From this Debian bug (http://bugs.debian.org/cgi-bin/bugreport.cgi?bug=537509), glibc 2.9 and later unfortunately broke compatibility with the older signalfd and eventfd syscalls that are present in all kernels after 2.6.22. A new syscall (signalfd4) was introduced in 2.6.27, and for some reason glibc decided to completely switch to this rather than be backwards-compatible.
Long story short- if we apply this patch (http://patch-tracking.debian.net/patch/series/dl/eglibc/2.9-23+multiarch.2/a...) from the Debian patch collection[1], we can make our glibc, and thus udev, compatible with modern-ish kernels out there and not cause unnecessary breakage for users. It should have nearly zero impact for anyone else as glibc will still prefer the new syscall. Anyone, glibc maintainer, objections or thoughts? -Dan [1] Other Debian patches: http://patch-tracking.debian.net/package/eglibc/2.9-23+multiarch.2
On Mon, 2009-08-10 at 15:32 -0500, Dan McGee wrote:
So as has been brought up in other threads, udev 145 uses signalfd(), which unfortunately seems to be absent in older kernels. That is only half the story.
From this Debian bug (http://bugs.debian.org/cgi-bin/bugreport.cgi?bug=537509), glibc 2.9 and later unfortunately broke compatibility with the older signalfd and eventfd syscalls that are present in all kernels after 2.6.22. A new syscall (signalfd4) was introduced in 2.6.27, and for some reason glibc decided to completely switch to this rather than be backwards-compatible.
Long story short- if we apply this patch (http://patch-tracking.debian.net/patch/series/dl/eglibc/2.9-23+multiarch.2/a...) from the Debian patch collection[1], we can make our glibc, and thus udev, compatible with modern-ish kernels out there and not cause unnecessary breakage for users. It should have nearly zero impact for anyone else as glibc will still prefer the new syscall.
Anyone, glibc maintainer, objections or thoughts?
-Dan
[1] Other Debian patches: http://patch-tracking.debian.net/package/eglibc/2.9-23+multiarch.2
Yes, we need this.

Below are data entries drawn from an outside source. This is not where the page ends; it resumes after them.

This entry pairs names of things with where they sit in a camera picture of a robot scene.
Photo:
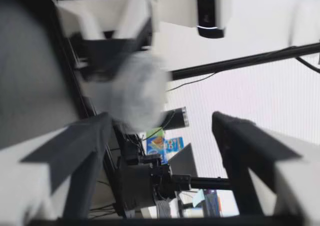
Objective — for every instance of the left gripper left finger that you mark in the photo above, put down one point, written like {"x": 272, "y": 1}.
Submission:
{"x": 37, "y": 176}

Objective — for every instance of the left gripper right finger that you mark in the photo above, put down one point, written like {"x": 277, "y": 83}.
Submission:
{"x": 287, "y": 181}

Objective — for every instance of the small clear plastic cup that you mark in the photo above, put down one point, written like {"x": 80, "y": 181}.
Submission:
{"x": 140, "y": 93}

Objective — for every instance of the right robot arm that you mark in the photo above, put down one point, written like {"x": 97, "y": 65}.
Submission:
{"x": 140, "y": 183}

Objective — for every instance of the grey flat panel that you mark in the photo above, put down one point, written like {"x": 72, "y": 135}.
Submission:
{"x": 183, "y": 161}

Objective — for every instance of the black cylinder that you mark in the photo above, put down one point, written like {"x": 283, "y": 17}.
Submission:
{"x": 178, "y": 118}

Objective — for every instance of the colourful snack packets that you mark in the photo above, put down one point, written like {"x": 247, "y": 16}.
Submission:
{"x": 160, "y": 145}

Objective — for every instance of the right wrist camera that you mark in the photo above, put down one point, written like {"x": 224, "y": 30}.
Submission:
{"x": 210, "y": 5}

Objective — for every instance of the black frame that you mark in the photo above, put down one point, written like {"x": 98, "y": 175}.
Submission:
{"x": 250, "y": 59}

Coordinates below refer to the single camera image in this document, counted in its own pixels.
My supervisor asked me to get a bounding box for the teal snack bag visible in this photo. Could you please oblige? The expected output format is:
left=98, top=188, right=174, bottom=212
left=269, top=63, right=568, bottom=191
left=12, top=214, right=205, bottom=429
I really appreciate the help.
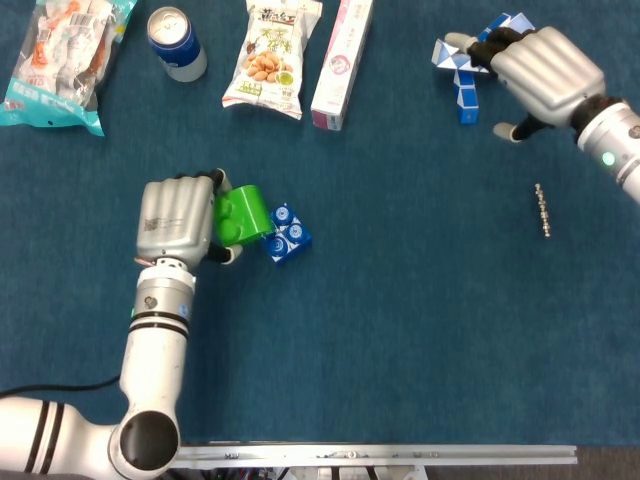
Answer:
left=0, top=0, right=139, bottom=137

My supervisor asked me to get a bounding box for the blue white snake puzzle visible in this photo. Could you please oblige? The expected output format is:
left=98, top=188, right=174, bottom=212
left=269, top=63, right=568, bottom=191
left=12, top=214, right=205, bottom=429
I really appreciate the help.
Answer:
left=431, top=12, right=536, bottom=125

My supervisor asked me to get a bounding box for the metal bead rod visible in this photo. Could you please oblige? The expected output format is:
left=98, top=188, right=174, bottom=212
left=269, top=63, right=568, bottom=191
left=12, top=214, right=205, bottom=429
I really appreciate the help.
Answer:
left=533, top=183, right=554, bottom=240

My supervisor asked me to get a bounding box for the white pink toothpaste box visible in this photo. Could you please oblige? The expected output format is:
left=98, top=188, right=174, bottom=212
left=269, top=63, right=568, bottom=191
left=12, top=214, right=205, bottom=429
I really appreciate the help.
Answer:
left=310, top=0, right=375, bottom=133

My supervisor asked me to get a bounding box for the blue felt table cloth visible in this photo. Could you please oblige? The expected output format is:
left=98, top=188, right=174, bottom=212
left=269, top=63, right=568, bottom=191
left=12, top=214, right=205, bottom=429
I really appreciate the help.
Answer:
left=0, top=0, right=640, bottom=446

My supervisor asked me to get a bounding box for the aluminium profile rail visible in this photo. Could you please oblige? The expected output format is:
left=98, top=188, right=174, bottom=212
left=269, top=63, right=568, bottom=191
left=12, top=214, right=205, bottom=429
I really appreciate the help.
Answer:
left=174, top=443, right=579, bottom=470

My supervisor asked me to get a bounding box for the blue soda can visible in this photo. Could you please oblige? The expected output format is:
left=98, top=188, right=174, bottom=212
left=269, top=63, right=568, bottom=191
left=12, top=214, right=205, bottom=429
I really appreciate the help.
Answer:
left=146, top=6, right=208, bottom=83

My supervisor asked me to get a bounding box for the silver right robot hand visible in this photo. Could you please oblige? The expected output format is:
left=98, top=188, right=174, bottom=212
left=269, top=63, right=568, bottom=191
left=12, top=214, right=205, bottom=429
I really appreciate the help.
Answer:
left=443, top=25, right=607, bottom=144

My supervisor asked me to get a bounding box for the blue toy brick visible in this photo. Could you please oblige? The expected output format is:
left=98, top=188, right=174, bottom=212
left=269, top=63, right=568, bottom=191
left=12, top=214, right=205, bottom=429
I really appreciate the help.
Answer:
left=259, top=202, right=314, bottom=265

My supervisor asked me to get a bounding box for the white nut snack bag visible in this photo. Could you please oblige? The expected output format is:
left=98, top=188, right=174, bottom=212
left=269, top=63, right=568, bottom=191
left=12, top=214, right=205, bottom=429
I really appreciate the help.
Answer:
left=221, top=0, right=324, bottom=122

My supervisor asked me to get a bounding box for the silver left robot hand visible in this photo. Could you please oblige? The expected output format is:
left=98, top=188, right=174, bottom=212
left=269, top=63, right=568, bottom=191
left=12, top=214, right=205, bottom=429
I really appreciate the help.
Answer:
left=135, top=168, right=246, bottom=274

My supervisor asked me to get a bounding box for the green toy brick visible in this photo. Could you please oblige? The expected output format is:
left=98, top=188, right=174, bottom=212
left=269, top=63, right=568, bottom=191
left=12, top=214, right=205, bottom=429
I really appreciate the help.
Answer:
left=213, top=184, right=276, bottom=249

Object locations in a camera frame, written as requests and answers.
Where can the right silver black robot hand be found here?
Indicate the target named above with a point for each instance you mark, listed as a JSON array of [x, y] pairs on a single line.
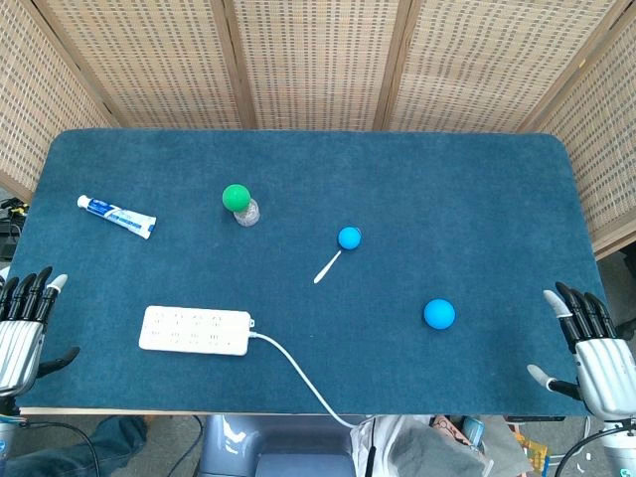
[[598, 358]]

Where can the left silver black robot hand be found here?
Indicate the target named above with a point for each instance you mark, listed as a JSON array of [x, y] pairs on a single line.
[[20, 343]]

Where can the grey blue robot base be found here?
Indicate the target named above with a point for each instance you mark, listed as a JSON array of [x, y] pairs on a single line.
[[268, 447]]

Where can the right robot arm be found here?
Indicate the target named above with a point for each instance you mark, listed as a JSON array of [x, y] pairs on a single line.
[[621, 447]]

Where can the white power strip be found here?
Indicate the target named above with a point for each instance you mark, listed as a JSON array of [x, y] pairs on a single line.
[[195, 331]]

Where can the blue jeans leg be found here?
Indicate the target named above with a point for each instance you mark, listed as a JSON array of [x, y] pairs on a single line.
[[79, 449]]

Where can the white blue toothpaste tube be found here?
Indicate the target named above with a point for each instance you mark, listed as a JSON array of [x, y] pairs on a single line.
[[116, 214]]

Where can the large blue ball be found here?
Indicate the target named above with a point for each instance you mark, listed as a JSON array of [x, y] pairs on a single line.
[[439, 314]]

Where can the white plastic bag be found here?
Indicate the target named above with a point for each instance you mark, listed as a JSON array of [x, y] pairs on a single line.
[[422, 447]]

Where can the green ball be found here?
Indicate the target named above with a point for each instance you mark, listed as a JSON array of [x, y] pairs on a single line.
[[236, 197]]

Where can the clear plastic bottle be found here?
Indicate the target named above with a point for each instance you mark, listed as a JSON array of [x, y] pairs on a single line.
[[248, 214]]

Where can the small blue ball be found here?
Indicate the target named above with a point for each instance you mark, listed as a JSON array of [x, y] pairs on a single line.
[[349, 238]]

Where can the white plastic spoon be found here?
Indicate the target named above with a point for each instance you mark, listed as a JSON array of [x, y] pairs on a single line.
[[327, 269]]

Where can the blue felt table mat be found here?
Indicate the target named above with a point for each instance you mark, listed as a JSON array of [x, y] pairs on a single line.
[[318, 199]]

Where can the woven bamboo folding screen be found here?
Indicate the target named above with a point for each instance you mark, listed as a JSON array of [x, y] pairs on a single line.
[[318, 59]]

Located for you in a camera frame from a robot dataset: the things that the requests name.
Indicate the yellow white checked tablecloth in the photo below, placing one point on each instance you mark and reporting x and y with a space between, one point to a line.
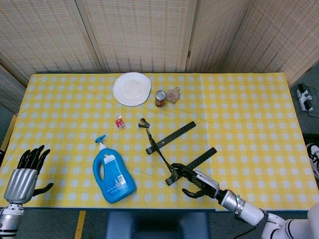
249 124

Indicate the white power strip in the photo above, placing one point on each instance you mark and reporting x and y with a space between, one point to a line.
302 98

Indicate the beige woven folding screen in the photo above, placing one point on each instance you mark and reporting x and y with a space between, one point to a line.
139 37

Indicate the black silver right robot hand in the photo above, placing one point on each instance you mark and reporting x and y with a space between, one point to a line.
208 184

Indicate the black folding stand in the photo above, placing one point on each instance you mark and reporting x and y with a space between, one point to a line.
174 135

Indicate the blue robot base seat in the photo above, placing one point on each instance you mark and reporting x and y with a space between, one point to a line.
157 226

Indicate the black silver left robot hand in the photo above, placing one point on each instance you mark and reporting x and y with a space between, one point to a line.
21 181

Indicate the black white sneaker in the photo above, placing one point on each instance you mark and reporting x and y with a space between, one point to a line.
314 156

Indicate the small red snack packet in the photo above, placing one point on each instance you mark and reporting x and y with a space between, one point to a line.
120 122

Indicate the white paper plate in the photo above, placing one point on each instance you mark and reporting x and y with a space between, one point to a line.
132 89

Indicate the black staple remover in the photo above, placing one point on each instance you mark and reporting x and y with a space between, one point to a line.
143 123

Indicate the blue detergent pump bottle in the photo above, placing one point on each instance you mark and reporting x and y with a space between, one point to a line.
114 179

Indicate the red drink can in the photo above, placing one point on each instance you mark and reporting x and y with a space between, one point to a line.
160 99

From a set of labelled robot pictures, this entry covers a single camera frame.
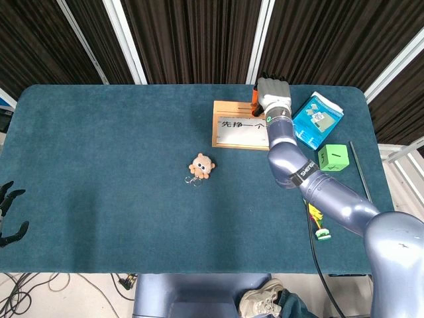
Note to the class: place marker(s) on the blue tissue pack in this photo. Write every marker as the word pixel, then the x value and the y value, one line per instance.
pixel 318 122

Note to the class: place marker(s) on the aluminium frame rails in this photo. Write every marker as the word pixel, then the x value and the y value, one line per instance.
pixel 401 154

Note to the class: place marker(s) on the black power plug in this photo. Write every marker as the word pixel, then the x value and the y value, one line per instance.
pixel 127 281

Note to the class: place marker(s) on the dark brown pleated curtain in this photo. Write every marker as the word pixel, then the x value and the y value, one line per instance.
pixel 198 39

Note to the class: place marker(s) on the white frame post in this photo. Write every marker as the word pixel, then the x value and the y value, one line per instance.
pixel 126 43
pixel 260 43
pixel 394 66

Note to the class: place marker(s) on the blue white board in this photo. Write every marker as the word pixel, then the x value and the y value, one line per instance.
pixel 6 99

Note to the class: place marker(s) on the thin grey frame post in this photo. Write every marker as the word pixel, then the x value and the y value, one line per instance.
pixel 83 43

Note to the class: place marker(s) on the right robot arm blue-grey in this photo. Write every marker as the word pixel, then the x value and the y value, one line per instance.
pixel 331 195

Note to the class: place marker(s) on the wooden coin box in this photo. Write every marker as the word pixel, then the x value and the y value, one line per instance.
pixel 232 112

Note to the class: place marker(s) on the teal table cloth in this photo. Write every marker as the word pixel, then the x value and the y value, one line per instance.
pixel 116 182

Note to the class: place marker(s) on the beige sneaker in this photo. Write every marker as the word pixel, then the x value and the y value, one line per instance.
pixel 260 299

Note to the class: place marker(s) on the green foam number cube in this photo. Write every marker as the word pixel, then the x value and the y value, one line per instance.
pixel 336 157

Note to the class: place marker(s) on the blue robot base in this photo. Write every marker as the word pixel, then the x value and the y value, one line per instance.
pixel 198 295

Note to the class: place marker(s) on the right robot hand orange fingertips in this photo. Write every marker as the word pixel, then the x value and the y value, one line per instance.
pixel 273 91

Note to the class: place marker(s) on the thin grey metal rod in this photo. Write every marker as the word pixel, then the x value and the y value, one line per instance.
pixel 359 169

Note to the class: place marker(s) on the blue jeans leg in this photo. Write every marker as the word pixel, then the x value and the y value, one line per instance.
pixel 293 306

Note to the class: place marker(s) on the yellow feather shuttlecock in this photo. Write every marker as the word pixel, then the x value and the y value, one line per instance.
pixel 322 228

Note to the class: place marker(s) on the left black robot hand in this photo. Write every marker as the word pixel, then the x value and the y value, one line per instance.
pixel 6 202

Debian has applied it already, so we're not alone with this. This will reduce breakage a lot. Our minimal kernel for udev will be 2.6.22 then, which sounds a lot better than 2.6.25 minimum (and possibly 2.6.27 minimum if I believe the Debian bugreport).
On Mon, Aug 10, 2009 at 6:06 PM, Jan de Groot<jan@jgc.homeip.net> wrote:
On Mon, 2009-08-10 at 15:32 -0500, Dan McGee wrote:
So as has been brought up in other threads, udev 145 uses signalfd(), which unfortunately seems to be absent in older kernels. That is only half the story.
From this Debian bug (http://bugs.debian.org/cgi-bin/bugreport.cgi?bug=537509), glibc 2.9 and later unfortunately broke compatibility with the older signalfd and eventfd syscalls that are present in all kernels after 2.6.22. A new syscall (signalfd4) was introduced in 2.6.27, and for some reason glibc decided to completely switch to this rather than be backwards-compatible.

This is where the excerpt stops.